— What the exercise asks —
Where a line holds the word "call", copy it from the records.

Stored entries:
########

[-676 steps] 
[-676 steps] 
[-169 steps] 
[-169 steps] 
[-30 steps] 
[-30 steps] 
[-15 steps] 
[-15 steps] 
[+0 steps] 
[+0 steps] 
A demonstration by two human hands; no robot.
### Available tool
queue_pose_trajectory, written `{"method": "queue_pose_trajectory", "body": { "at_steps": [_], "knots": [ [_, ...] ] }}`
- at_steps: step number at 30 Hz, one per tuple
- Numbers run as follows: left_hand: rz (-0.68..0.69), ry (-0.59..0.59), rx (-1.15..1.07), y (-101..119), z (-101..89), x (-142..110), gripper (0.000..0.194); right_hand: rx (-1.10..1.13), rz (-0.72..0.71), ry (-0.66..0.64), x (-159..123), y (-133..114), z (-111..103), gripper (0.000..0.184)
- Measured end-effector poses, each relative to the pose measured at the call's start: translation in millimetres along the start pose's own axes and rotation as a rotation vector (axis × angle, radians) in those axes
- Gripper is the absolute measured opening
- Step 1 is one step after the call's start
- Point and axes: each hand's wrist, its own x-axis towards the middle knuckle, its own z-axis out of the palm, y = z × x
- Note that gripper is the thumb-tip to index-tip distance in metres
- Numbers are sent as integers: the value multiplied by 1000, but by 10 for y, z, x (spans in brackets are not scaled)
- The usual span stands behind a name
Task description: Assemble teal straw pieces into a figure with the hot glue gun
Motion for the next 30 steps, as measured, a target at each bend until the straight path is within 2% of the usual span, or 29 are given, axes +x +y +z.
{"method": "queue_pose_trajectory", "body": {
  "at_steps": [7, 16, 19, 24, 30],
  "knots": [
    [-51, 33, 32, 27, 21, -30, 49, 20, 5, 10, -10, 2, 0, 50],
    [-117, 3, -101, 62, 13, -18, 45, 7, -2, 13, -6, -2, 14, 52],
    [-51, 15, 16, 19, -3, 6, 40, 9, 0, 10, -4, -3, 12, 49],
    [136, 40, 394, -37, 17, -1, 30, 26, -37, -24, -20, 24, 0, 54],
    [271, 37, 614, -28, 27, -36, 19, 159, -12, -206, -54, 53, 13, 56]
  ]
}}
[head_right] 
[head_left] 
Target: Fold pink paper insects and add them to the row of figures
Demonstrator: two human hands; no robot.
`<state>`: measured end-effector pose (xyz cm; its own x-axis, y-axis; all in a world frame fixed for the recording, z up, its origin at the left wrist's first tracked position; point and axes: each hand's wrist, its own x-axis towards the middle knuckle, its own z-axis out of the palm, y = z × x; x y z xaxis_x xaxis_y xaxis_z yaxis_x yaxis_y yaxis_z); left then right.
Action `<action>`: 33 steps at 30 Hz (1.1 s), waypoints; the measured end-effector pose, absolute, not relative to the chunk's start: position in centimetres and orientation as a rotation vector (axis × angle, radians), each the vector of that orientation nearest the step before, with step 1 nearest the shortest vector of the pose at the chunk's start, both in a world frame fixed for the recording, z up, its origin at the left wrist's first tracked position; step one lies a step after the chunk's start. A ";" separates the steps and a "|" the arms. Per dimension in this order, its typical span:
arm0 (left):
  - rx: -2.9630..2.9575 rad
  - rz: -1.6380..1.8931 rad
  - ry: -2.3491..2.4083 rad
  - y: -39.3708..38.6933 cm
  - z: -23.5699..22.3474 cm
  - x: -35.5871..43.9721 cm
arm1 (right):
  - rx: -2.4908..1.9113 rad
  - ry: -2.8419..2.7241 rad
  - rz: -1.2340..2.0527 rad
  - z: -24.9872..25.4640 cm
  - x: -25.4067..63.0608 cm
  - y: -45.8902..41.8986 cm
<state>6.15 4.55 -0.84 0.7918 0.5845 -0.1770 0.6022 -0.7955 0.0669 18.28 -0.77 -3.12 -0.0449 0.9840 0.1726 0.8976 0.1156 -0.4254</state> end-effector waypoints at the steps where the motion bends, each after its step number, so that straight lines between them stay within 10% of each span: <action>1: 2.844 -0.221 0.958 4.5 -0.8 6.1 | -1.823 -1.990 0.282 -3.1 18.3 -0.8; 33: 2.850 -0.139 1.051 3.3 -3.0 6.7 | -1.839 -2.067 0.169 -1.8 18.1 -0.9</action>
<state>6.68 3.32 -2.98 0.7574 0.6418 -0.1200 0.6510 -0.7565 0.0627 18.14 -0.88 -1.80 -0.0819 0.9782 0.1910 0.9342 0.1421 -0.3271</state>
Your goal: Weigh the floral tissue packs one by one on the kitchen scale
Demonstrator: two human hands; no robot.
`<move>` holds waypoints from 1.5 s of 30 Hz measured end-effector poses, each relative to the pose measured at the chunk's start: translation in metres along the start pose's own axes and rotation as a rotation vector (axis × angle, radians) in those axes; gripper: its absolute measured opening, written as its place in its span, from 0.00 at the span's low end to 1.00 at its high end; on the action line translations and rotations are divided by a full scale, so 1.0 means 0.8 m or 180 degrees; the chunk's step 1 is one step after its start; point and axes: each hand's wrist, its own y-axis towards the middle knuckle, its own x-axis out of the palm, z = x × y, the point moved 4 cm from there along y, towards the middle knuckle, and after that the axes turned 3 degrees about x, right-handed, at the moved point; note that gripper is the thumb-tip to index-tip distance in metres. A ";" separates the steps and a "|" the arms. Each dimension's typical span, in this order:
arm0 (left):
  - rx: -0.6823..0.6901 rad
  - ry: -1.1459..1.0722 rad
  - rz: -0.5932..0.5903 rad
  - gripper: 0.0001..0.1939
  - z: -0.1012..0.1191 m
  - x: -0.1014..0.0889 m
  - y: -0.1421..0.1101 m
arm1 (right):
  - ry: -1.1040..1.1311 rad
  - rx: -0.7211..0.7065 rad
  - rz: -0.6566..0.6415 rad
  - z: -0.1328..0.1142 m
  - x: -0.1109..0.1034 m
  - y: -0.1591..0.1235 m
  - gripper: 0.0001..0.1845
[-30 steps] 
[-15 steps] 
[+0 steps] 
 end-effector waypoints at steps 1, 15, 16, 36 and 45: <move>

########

— Response area —
- Measured end-effector poses, each relative to the pose measured at the call's start: translation in millimetres along the start pose's own axes and rotation as a rotation vector (axis × angle, radians) in those axes
- Step 1 is one step after the call's start

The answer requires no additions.